- **Your goal**
Print the listing below in its entirety, character for character.

- **Collected material**
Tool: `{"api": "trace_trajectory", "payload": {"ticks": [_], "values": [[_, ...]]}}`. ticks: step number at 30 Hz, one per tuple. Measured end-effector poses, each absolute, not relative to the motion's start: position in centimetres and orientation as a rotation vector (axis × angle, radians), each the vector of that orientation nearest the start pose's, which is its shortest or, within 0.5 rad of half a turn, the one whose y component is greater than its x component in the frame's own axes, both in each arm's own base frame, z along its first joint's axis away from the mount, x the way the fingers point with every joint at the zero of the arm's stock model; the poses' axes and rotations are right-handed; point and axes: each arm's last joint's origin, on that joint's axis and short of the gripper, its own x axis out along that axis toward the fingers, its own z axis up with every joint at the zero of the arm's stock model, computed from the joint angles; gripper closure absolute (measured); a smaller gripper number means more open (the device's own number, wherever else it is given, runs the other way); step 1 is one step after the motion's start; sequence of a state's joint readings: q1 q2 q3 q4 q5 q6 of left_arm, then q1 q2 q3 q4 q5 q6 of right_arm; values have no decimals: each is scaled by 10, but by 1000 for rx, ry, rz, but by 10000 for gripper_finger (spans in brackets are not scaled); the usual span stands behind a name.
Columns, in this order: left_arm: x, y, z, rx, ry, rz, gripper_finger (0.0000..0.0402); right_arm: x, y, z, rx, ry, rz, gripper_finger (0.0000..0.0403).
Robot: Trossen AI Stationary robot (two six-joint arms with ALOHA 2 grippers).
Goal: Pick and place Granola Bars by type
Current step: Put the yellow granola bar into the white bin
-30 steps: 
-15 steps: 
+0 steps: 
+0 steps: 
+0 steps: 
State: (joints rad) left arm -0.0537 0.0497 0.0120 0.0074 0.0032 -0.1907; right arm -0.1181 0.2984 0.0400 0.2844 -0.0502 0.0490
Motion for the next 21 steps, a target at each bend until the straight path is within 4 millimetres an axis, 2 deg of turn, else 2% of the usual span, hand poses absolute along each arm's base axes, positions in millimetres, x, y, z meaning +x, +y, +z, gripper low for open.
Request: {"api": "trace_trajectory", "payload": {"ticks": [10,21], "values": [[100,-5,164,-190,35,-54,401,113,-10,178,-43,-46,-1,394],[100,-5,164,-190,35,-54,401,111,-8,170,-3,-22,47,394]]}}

- **Result for this task**
Tool: `{"api": "trace_trajectory", "payload": {"ticks": [_], "values": [[_, ...]]}}`. ticks: step number at 30 Hz, one per tuple. Measured end-effector poses, each absolute, not relative to the motion's start: position in centimetres and orientation as a rotation vector (axis × angle, radians), each the vector of that orientation nearest the start pose's, which is its shortest or, within 0.5 rad of half a turn, the one whose y component is greater than its x component in the frame's own axes, both in each arm's own base frame, z along its first joint's axis away from the mount, x the way the fingers point with every joint at the zero of the arm's stock model; the poses' axes and rotations are right-handed; point and axes: each arm's last joint's origin, on that joint's axis and short of the gripper, its own x axis out along that axis toward the fingers, its own z axis up with every joint at the zero of the arm's stock model, computed from the joint angles; gripper closure absolute (measured); a smaller gripper number means more open (the device's own number, wherever else it is given, runs the other way); step 1 is one step after the motion's start; sequence of a state's joint readings: q1 q2 q3 q4 q5 q6 of left_arm, then q1 q2 q3 q4 q5 q6 of right_arm; values have no decimals: each is scaled by 10, but by 1000 for rx, ry, rz, but by 10000 for gripper_finger (spans in brackets are not scaled); the usual span stands behind a name.
Columns, in this order: left_arm: x, y, z, rx, ry, rz, gripper_finger (0.0000..0.0402); right_arm: x, y, z, rx, ry, rz, gripper_finger (0.0000..0.0403).
Robot: Trossen AI Stationary robot (two six-joint arms with ALOHA 2 grippers).
Goal: Pick and place Granola Bars by type
Current step: Put the yellow granola bar into the white bin
-30 steps: 
-15 steps: 
+0 steps: 
+0 steps: 
+0 steps: 
State: (joints rad) left arm -0.0537 0.0497 0.0120 0.0074 0.0032 -0.1907; right arm -0.1181 0.2984 0.0400 0.2844 -0.0502 0.0490
Motion for the next 21 steps, a target at each bend until the straight path is within 4 millimetres an axis, 2 deg of turn, else 2% of the usual span, hand poses absolute along each arm's base axes, positions in millimetres, x, y, z meaning +x, +y, +z, gripper low for open.
Request: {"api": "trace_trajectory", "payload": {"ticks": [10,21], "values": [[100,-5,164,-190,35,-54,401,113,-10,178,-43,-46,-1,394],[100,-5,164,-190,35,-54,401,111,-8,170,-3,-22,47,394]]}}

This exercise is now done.